* ABOUT THIS TASK
Please output exactly the part of the records below that opens with the line containing "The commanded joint" and closes with the line containing "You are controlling", both lines included, and nothing else.

* RECORDS FOR PROCESSING
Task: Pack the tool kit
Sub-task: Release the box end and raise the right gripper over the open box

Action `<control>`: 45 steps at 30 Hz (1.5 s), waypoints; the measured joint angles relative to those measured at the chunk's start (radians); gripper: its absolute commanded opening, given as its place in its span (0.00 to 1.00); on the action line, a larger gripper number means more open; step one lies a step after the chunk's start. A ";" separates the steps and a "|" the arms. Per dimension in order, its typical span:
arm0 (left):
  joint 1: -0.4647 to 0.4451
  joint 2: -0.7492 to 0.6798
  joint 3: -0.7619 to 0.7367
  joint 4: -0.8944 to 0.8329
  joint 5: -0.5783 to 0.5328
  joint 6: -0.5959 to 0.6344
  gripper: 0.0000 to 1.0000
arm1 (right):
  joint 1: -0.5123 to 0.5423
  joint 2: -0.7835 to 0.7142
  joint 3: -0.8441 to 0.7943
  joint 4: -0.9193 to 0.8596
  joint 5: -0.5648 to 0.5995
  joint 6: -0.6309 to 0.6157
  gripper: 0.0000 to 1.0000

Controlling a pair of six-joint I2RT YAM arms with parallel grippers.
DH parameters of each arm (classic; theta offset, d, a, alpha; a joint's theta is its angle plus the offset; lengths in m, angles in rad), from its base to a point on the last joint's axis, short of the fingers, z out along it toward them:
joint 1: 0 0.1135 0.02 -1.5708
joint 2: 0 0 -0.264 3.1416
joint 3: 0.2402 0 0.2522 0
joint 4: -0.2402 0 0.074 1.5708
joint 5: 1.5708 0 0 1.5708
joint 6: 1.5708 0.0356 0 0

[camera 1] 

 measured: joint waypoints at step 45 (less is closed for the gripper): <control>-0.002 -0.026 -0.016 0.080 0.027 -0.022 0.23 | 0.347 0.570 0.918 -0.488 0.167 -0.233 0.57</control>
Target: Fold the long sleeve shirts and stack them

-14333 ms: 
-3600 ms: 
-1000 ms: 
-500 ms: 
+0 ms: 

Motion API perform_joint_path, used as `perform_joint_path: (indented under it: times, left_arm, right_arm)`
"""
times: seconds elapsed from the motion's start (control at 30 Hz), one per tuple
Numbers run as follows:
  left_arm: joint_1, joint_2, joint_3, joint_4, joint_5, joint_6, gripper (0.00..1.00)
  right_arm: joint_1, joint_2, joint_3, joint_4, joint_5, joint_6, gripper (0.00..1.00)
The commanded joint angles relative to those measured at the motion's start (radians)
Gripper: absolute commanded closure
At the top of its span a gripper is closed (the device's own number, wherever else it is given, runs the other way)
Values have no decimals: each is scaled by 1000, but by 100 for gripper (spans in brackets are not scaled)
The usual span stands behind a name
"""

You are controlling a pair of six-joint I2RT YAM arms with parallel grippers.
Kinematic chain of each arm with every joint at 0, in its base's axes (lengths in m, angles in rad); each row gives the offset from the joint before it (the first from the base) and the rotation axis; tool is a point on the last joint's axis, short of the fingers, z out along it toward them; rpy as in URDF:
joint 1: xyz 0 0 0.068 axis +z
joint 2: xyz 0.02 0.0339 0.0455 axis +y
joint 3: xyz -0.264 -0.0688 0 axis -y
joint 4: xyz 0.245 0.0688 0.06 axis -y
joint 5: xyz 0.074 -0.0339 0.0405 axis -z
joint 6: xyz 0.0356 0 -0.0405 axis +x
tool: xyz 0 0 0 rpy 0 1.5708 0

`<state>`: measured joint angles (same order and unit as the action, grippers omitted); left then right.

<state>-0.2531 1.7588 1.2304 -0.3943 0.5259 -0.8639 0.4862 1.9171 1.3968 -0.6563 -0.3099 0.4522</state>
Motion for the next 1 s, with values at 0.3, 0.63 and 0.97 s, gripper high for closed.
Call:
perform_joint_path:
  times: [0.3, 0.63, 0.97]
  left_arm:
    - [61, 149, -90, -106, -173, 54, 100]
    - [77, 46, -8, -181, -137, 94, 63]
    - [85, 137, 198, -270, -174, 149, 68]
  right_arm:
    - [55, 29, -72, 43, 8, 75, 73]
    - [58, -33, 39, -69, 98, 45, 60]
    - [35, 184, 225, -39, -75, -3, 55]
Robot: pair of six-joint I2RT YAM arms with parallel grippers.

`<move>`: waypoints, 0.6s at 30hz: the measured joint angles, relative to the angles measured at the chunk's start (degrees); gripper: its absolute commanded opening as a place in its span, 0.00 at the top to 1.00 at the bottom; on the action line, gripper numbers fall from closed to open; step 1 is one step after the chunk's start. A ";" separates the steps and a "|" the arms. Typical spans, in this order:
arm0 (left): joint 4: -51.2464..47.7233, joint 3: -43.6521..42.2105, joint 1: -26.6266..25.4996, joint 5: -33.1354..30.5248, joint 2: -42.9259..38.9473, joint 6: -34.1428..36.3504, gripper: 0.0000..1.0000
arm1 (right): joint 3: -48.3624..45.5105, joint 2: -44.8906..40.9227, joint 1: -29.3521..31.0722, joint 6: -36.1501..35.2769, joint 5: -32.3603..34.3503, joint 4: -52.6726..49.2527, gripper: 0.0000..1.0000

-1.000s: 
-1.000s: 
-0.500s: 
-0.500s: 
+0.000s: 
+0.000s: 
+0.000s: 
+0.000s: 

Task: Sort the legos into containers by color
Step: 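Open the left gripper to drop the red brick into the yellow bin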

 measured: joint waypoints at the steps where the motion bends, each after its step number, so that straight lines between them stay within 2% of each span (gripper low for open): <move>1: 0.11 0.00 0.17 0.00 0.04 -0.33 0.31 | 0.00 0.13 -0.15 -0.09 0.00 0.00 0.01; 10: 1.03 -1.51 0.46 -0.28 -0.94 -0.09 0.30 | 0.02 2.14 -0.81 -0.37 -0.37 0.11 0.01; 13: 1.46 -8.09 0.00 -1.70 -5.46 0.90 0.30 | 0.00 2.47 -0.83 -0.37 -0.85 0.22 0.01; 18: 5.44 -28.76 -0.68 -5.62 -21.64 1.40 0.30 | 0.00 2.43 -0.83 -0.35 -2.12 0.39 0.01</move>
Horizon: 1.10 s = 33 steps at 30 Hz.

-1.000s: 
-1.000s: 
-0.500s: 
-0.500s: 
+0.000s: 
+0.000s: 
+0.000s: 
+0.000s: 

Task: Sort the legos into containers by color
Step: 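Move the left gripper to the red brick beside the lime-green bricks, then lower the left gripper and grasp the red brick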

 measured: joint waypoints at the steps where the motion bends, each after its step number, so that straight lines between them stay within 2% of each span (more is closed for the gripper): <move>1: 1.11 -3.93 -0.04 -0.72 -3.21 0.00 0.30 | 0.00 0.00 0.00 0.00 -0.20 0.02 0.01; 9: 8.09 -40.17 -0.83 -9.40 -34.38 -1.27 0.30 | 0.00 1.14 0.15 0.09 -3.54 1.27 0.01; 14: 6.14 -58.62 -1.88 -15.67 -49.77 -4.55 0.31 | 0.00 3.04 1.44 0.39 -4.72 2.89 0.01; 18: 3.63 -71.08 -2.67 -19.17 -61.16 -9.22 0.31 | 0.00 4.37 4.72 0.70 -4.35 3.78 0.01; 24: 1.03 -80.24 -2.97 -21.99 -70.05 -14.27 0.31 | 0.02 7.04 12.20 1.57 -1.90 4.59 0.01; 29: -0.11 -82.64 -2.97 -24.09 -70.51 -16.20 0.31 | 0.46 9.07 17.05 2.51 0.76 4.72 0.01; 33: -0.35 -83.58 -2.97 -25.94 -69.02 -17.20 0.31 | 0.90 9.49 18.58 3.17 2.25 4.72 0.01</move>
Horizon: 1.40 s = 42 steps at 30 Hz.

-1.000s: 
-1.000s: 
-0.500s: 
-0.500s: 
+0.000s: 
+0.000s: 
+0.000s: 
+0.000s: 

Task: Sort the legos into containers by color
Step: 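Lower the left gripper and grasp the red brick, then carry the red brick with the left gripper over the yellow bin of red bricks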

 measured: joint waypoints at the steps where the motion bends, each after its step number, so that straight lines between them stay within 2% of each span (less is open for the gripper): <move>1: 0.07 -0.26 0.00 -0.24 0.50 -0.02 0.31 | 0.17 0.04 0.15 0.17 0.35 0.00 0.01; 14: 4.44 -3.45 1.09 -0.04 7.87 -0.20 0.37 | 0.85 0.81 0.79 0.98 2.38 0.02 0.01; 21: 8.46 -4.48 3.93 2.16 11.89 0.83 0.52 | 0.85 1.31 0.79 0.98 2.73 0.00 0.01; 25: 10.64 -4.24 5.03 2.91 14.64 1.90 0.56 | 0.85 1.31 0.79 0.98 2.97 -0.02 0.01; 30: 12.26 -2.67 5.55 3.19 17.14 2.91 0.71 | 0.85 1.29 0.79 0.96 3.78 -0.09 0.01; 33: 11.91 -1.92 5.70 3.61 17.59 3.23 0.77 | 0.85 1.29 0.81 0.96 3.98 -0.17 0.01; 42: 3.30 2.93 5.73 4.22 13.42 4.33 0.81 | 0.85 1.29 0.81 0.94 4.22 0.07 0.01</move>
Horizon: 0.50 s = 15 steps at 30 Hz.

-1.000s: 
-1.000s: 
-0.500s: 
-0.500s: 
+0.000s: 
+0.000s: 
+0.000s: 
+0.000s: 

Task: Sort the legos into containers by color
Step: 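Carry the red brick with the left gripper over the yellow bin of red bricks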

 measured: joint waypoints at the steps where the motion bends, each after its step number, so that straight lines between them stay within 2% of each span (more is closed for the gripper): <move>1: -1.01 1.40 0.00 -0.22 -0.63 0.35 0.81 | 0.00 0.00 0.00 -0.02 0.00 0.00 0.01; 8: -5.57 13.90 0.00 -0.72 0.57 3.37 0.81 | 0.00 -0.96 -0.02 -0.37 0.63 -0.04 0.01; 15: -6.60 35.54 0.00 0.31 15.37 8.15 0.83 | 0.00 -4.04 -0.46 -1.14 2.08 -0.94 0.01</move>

* RESPONSE TO THE EXERCISE
The commanded joint angles relative to those measured at the motion's start (radians)
Gripper: absolute commanded closure
At the top of its span a gripper is closed (the device's own number, wherever else it is given, runs the other way)
Values have no decimals: each is scaled by 1000, but by 100 for gripper (spans in brackets are not scaled)
The usual span stands behind a name
"""

You are controlling a pair of six-joint I2RT YAM arms with parallel grippers.

What the exercise required has been answered in full.